__What the exercise asks__: Pull every "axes" line out of the data below.

┄┄┄┄┄┄┄┄┄┄┄┄┄┄┄┄┄┄┄┄

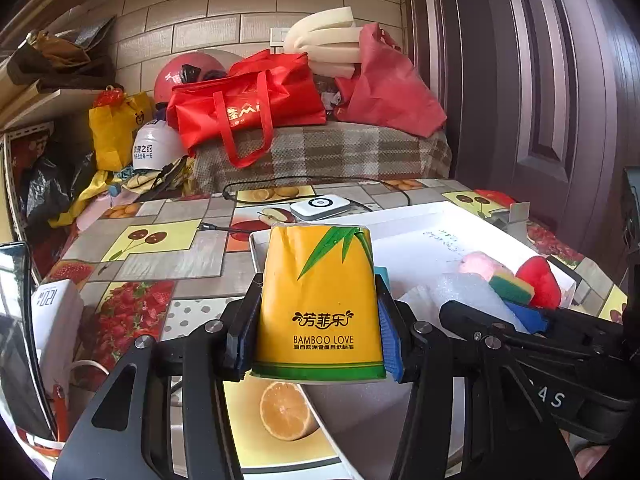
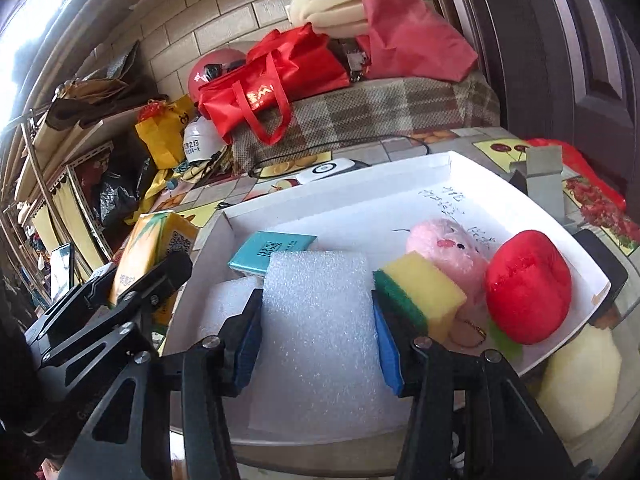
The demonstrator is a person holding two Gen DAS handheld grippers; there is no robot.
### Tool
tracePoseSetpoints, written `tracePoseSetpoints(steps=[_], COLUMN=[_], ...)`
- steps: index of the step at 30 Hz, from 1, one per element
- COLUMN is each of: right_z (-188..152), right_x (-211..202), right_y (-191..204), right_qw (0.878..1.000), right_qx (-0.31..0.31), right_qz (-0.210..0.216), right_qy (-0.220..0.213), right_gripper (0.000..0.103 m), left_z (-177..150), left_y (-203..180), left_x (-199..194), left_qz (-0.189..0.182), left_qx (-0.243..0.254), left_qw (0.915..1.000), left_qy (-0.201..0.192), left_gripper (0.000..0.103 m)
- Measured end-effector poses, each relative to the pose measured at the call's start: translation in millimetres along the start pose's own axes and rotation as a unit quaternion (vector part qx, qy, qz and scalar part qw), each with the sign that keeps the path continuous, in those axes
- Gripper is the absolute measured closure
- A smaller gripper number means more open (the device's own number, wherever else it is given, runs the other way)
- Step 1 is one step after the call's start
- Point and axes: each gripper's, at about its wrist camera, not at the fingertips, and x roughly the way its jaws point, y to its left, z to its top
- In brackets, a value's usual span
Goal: Organize soft objects
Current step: 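Carry the tissue pack with the left tool while the right carries the foam sheet into the tray, releasing both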
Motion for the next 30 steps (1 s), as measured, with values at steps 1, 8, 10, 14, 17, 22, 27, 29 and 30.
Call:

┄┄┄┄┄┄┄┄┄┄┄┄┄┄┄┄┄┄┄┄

__Answer area__:
- Measured end-effector poses, each relative to the pose measured at the call's start: translation in millimetres along the start pose's own axes and rotation as a unit quaternion (vector part qx, qy, qz and scalar part qw), each with the sign that keeps the path continuous, in those axes
- Point and axes: each gripper's, at about its wrist camera, not at the fingertips, and x roughly the way its jaws point, y to its left, z to its top

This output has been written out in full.